What’s the best way to ensure that Texans trust our elections?
This isn’t a hypothetical question. It’s the central problem with a policy known as “ranked-choice voting,” which the state legislature is currently debating. Our state lawmakers need to reach the right answer, because if they get it wrong, trust in our elections and democracy is going to plummet even lower than it already is.
Ranked-choice voting is a fairly new concept that’s drawn a lot of attention in recent years. It’s a fundamental departure from the voting process we’re all used to. Instead of voting for one person, as we do now, we’d be forced to rank multiple candidates in a race, from the one we like best to the one we like least.

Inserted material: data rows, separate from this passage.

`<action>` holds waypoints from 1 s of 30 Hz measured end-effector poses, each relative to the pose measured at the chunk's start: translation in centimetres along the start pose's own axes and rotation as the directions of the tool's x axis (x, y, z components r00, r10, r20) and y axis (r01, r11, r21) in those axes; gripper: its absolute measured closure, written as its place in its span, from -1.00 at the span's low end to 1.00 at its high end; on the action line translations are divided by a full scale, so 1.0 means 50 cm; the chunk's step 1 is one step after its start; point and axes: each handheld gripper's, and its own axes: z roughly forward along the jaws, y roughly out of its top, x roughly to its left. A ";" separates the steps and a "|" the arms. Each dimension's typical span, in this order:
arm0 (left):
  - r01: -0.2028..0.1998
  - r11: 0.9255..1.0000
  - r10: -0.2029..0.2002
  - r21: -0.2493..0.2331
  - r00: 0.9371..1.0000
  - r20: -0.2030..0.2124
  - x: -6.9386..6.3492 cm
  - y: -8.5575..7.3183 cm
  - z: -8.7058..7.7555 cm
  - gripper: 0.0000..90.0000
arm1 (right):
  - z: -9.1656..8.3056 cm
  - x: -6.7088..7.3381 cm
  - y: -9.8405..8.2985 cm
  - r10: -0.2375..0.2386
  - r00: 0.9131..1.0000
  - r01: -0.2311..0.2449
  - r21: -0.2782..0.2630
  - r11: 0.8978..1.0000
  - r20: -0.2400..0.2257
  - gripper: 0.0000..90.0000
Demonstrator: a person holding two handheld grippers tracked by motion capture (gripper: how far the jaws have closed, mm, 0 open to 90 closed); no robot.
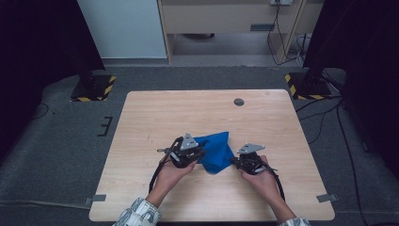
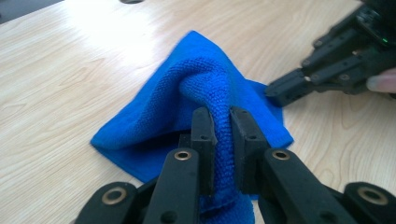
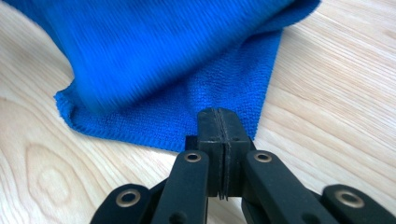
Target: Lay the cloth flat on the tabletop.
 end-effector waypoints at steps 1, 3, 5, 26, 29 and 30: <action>0.007 1.000 -0.007 -0.001 1.000 -0.009 0.005 -0.001 -0.002 0.77 | -0.010 -0.009 -0.001 -0.003 1.000 0.003 0.007 1.000 0.012 0.99; 0.012 1.000 -0.012 0.011 1.000 -0.022 0.016 -0.007 -0.001 0.77 | -0.016 -0.016 -0.002 0.008 1.000 -0.008 -0.002 1.000 0.016 0.99; 0.013 0.999 -0.010 0.052 0.999 -0.052 0.030 -0.021 0.011 0.78 | -0.030 -0.033 -0.004 0.030 0.999 -0.030 -0.015 0.999 0.026 0.99; 0.001 0.997 0.009 0.081 0.991 -0.131 0.042 -0.060 0.010 0.00 | -0.073 0.026 -0.005 -0.034 0.999 0.029 -0.105 0.994 -0.043 0.10; -0.012 0.997 0.020 0.070 0.993 -0.113 0.033 -0.059 0.000 0.00 | -0.061 0.041 -0.007 -0.059 0.996 0.053 -0.088 0.995 -0.072 0.07; -0.017 0.998 0.024 0.063 0.994 -0.106 0.031 -0.058 -0.002 0.00 | -0.057 0.045 -0.009 -0.060 0.995 0.053 -0.083 0.995 -0.081 0.06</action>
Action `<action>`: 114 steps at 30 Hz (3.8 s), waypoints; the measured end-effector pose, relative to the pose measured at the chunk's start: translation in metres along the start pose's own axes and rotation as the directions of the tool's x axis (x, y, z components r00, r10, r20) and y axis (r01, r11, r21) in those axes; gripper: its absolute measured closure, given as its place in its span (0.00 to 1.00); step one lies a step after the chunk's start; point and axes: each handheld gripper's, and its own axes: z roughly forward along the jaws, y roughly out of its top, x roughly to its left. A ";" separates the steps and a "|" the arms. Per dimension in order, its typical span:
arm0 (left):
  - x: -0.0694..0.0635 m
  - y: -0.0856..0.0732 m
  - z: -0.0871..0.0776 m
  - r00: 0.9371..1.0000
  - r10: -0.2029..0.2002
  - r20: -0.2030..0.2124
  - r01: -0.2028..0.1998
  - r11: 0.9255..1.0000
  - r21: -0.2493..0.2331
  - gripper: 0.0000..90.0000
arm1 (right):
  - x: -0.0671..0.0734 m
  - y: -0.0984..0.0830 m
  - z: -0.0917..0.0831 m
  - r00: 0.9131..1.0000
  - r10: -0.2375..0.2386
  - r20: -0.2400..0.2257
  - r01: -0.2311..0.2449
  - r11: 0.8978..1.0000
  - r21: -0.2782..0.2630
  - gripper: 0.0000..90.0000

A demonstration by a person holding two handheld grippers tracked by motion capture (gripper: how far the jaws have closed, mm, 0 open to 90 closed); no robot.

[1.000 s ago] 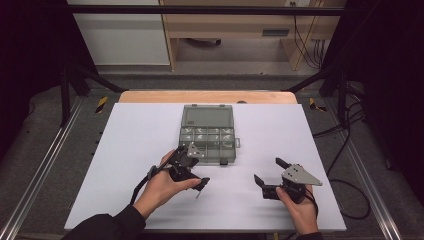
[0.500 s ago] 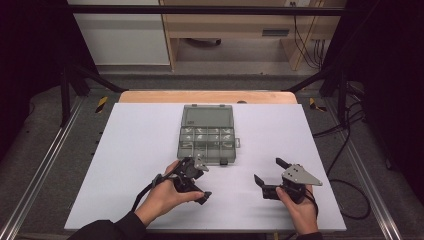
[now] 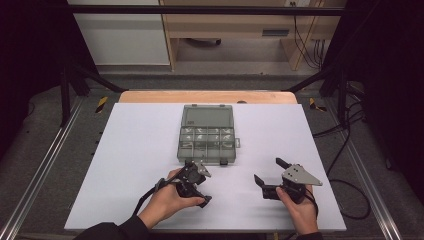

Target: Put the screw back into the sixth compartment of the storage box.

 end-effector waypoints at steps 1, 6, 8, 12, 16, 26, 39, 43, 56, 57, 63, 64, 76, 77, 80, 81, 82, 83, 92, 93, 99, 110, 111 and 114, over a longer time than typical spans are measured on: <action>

If there are three candidates, we’d rank all three. If there are 333, we might have to rank that many, too.
It only gets more complex. If no candidate gets more than 50 percent of the vote—a frequent occurrence that currently leads to the runoff elections that just happened all over Texas—the least-popular candidate gets kicked off the ballot. Anyone who voted for them first has their vote shifted to their second-ranked candidate. The process repeats until someone gets a majority.
Confusing, right? That didn’t stop Austin voters from approving ranked-choice voting for city elections in 2021. Here in Dallas, calls are growing to make the same move. The argument goes that changing how we vote will lead to fewer “extreme” candidates, while creating “instant runoffs” so we don’t have to vote once only to vote again a few weeks later.

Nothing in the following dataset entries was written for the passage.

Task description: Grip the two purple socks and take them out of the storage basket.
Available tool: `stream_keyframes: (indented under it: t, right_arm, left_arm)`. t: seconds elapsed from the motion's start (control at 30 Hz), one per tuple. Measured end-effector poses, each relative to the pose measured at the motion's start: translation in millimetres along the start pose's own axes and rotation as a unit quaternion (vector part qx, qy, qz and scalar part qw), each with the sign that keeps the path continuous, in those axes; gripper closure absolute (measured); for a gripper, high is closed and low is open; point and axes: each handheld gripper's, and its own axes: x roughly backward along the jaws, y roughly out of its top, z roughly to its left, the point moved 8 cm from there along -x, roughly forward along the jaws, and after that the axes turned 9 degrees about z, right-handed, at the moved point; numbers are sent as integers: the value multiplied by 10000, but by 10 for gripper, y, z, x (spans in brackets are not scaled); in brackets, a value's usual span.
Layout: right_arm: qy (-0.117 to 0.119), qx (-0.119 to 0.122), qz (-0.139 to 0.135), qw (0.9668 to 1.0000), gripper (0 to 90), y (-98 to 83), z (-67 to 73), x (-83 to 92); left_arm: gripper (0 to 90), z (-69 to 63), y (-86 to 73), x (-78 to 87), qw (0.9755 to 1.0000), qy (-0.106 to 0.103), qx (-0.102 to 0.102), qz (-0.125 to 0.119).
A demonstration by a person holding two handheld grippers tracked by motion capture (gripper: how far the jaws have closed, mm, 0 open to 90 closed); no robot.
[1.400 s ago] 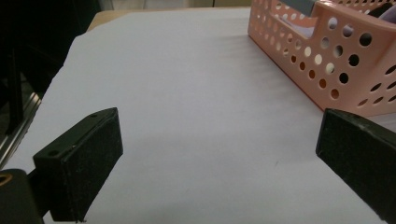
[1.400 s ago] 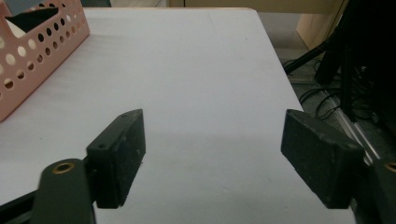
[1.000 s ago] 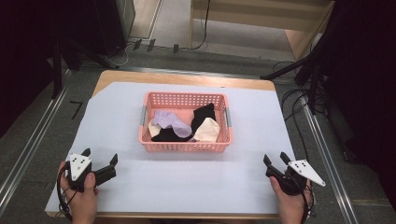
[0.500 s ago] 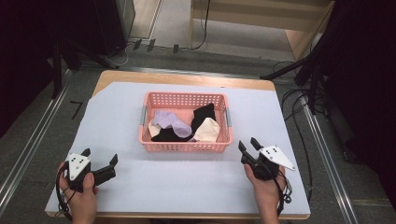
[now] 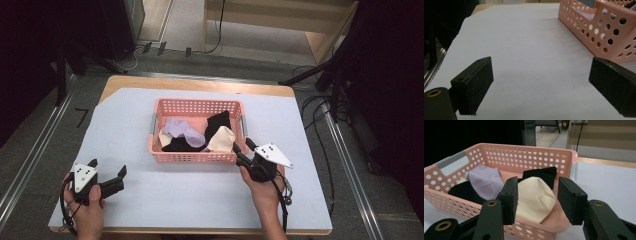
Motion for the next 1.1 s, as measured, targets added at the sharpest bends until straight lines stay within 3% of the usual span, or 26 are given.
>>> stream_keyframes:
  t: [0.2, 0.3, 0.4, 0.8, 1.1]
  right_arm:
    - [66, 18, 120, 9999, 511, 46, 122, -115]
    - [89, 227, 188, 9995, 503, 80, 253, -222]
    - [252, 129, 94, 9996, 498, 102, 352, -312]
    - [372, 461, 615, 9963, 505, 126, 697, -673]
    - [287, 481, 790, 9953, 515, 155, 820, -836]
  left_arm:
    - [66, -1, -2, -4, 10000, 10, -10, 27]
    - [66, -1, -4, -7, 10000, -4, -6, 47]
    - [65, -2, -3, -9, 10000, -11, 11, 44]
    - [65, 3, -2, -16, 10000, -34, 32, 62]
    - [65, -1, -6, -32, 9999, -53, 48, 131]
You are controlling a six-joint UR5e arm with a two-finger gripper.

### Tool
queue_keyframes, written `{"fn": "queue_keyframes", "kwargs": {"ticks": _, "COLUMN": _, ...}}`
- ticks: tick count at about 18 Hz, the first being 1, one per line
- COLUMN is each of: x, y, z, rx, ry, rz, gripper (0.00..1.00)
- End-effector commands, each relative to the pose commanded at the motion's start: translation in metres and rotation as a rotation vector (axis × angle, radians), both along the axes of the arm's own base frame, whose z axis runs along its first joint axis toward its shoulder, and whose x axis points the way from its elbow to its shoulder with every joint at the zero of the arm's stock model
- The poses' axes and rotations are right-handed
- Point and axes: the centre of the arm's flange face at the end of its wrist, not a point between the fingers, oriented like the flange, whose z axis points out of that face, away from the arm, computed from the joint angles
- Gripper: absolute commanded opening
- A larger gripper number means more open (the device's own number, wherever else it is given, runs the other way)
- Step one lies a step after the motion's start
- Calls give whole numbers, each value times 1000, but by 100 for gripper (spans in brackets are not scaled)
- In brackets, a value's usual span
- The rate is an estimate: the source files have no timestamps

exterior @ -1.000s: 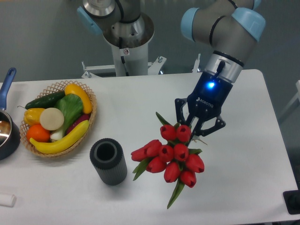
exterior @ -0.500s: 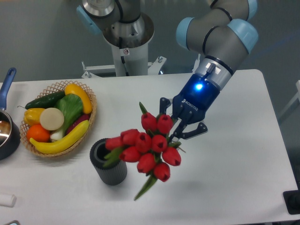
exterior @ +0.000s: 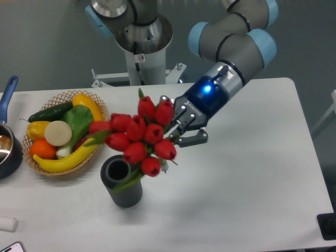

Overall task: Insert the flowers into the vase
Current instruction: 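Carry the tulip bunch toward the black vase, stems pointing down, then lower the tulip stems into the black vase opening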

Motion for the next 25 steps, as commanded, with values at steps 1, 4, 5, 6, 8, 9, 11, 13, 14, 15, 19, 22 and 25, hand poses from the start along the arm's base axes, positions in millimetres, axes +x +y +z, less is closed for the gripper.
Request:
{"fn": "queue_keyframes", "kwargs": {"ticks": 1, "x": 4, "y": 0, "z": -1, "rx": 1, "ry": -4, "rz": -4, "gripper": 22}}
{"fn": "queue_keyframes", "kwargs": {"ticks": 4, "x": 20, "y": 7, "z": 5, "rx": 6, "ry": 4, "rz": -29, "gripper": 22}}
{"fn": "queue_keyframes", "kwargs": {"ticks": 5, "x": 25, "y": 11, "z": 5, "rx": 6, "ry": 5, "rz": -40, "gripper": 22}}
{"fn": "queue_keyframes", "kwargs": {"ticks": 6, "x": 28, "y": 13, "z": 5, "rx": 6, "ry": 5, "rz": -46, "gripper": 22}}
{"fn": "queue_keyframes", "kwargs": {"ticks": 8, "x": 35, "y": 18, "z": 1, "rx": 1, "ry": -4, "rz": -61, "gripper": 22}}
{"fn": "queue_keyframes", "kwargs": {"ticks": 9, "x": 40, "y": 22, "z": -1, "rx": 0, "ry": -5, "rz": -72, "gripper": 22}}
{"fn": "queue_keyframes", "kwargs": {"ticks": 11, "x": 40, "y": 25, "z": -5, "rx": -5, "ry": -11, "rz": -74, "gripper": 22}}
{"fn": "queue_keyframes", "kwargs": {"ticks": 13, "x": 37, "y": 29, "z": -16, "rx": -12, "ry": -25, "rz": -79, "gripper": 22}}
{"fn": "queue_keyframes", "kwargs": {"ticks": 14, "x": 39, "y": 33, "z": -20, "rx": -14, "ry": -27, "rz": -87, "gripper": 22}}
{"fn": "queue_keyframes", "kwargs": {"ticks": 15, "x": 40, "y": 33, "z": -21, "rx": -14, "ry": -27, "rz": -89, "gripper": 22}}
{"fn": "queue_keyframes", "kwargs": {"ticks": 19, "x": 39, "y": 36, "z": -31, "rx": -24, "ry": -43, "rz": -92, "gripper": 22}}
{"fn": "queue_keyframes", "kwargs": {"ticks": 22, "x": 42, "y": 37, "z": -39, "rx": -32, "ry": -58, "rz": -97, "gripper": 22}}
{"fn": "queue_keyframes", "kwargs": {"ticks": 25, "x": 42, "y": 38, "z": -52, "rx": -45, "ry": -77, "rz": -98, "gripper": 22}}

Even though Austin passed ranked-choice voting two years ago, a 20-year-old opinion from the Secretary of State interpreted Texas law to prohibit this policy. As a result, Austin’s law hasn’t gone into effect. That’s where the state legislature comes in. While some lawmakers want to explicitly allow ranked-choice voting, a bipartisan group wants to clearly and permanently block it—for good reason.

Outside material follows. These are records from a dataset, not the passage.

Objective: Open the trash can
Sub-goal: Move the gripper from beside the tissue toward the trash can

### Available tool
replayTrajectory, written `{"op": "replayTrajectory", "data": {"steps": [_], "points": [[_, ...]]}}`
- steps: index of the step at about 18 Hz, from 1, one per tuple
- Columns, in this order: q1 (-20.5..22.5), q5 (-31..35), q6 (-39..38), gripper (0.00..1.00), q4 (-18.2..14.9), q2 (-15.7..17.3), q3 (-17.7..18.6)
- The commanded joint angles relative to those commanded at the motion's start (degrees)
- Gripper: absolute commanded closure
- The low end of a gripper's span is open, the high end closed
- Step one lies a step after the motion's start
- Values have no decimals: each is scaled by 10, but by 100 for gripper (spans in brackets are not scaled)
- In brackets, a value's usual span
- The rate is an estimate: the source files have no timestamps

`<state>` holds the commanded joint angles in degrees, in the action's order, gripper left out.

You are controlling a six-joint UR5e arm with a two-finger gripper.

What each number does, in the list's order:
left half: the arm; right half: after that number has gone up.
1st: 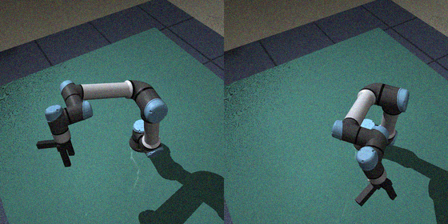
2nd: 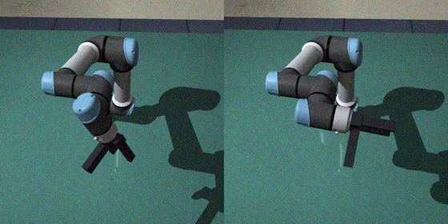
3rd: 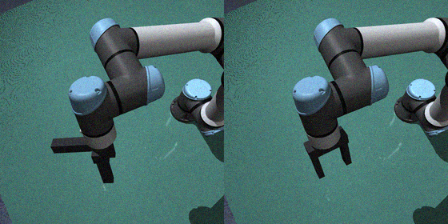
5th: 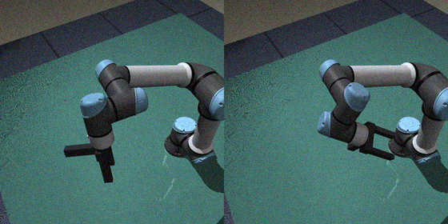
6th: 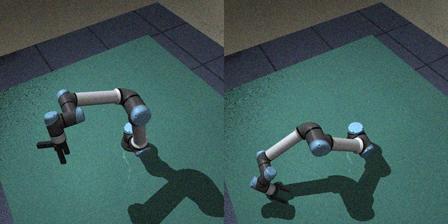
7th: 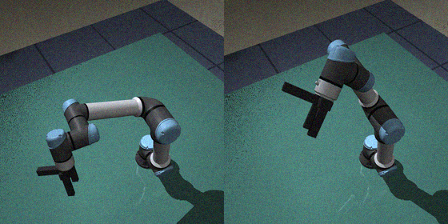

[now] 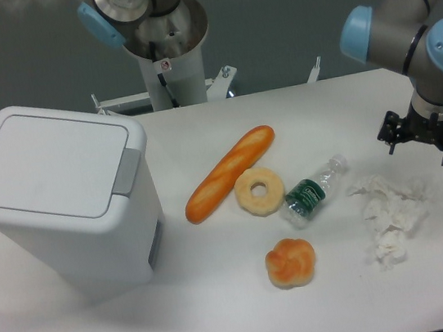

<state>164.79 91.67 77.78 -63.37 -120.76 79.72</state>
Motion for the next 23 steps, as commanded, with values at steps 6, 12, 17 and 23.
{"op": "replayTrajectory", "data": {"steps": [6,12,17,23], "points": [[-11,-4,-4,0,10,-3,39],[-29,-16,-35,0,66,13,76],[-76,-26,-149,0,62,56,69],[-118,-46,-263,4,50,90,67]]}}
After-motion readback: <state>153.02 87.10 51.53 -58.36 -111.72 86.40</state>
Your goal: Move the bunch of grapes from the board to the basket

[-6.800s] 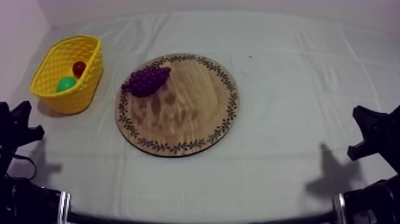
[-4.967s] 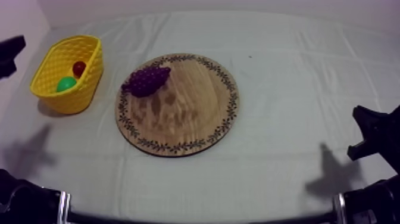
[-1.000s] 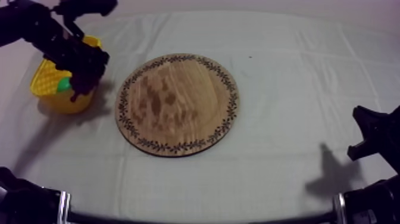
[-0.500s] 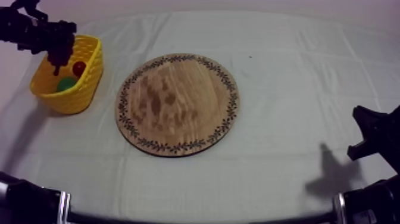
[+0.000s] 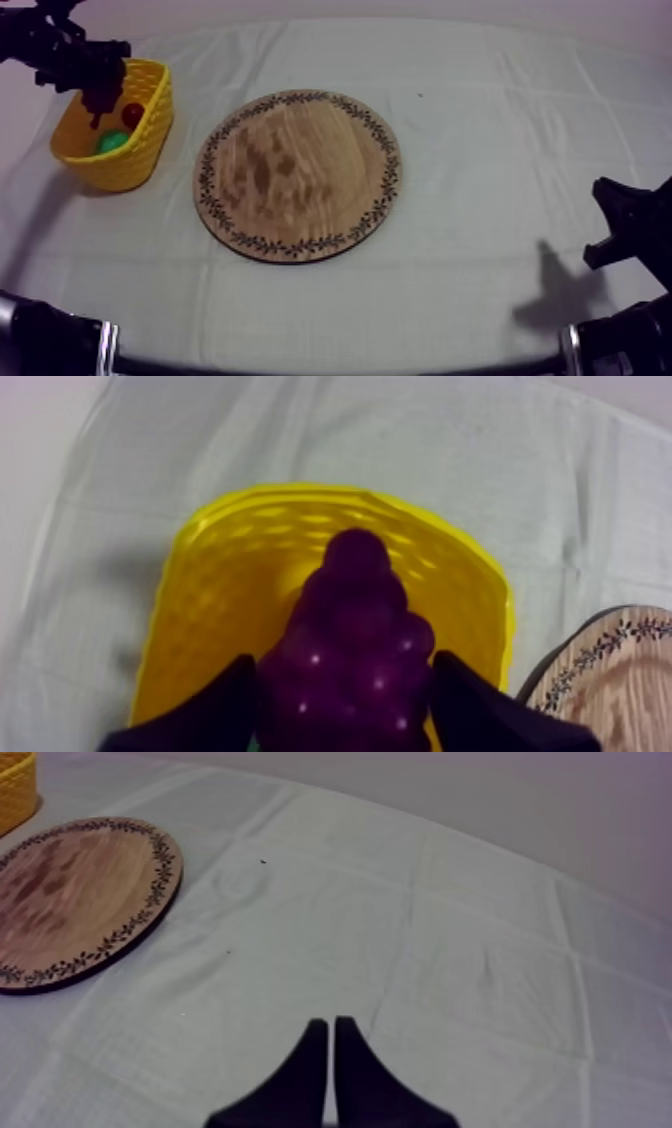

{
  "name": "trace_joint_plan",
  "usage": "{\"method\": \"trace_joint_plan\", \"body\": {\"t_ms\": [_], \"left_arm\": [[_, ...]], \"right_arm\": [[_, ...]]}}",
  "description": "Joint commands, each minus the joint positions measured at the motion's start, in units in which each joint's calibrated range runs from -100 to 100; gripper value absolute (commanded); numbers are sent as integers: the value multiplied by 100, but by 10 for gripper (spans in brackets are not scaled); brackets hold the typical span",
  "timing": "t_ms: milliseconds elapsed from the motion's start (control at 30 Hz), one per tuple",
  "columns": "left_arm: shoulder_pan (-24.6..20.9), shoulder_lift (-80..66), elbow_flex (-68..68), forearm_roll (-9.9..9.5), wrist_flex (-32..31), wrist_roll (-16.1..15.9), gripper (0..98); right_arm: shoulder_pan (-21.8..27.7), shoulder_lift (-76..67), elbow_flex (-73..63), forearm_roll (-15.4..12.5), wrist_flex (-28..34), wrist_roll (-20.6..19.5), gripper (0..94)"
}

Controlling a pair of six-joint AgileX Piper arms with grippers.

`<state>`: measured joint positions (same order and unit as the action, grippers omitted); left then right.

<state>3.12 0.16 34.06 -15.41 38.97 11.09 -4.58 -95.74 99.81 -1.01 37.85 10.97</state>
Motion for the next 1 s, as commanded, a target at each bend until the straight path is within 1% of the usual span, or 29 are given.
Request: {"method": "trace_joint_plan", "body": {"t_ms": [0,100,167,200,267,333,500,567,633,733,833,900,967], "left_arm": [[-7,4,-3,-4,8,-3,795],[-15,-33,12,-17,18,18,881],[-17,-86,33,-21,21,24,912],[-17,-118,43,-18,22,26,916],[-30,-202,51,-9,23,38,887],[-51,-315,34,-2,24,88,811],[-171,-751,58,4,-205,219,524],[-227,-991,105,4,-339,199,371],[-261,-1262,158,7,-409,96,256],[-286,-1721,294,13,-454,-13,149],[-311,-2233,538,38,-504,-31,64],[-327,-2601,764,68,-527,-29,32],[-356,-2993,1008,191,-539,-121,16]], "right_arm": [[-2,-1,-3,1,-3,0,4],[-2,-1,-3,1,-3,0,4],[-2,-1,-3,1,-3,0,4],[-2,-1,-3,1,-3,0,4],[-2,-1,-3,1,-3,0,4],[-2,-1,-3,1,-3,0,4],[-2,-1,-3,1,-3,0,4],[-2,-1,-3,1,-3,0,4],[-2,-1,-3,1,-3,0,4],[-2,-1,-3,1,-3,0,4],[-2,-1,-3,1,-3,0,4],[-2,-1,-3,1,-3,0,4],[-2,-1,-3,1,-3,0,4]]}}
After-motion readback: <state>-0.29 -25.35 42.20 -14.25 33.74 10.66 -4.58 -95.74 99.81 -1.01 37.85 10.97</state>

In reality, other states have learned the hard way that ranked-choice voting sows enormous chaos and distrust.
California made headlines earlier this year when a county announced that it had declared the wrong winner in a ranked-choice election. The person who came in third actually came in first—a fact that didn’t come out until nearly two months after election day. Turns out, the confusing process of eliminating candidates and divvying up people’s second-, third-, and fourth-place votes is easy to mess up. And contrary to the claims of an “instant runoff,” it can take weeks or even months to get the counting done right, as places like New York City have found. That’s not good for rebuilding trust in elections.
What’s more, ranked-choice voting is the antithesis of “one person, one vote.” You have to rank multiple candidates, potentially even those you deeply oppose or find morally or personally disturbing. If you don’t, your vote can get thrown out. In New York City’s 2021 mayoral primary, 14% of votes were ultimately tossed. In a recent San Francisco election, about half of the ballots were chucked. Who will trust democracy when your vote counts in some cases, but not in others?
These concerns led the state Senate to pass a bill prohibiting ranked-choice voting in March. It’s now held up in the House. If our lawmakers don’t act, cities may move ahead with ranked-choice voting anyway.
Our leaders may want to remember a recent poll from the Texas Lyceum. It found that only 68 percent of Texans strongly agree that democracy is the best form of government—a 14 percent drop in just two years. If ranked-choice voting isn’t permanently prohibited, you can bet trust in democracy is going to keep falling.
Victoria Eardley, a resident of North Dallas, is marketing director at the Foundation for Government Accountability.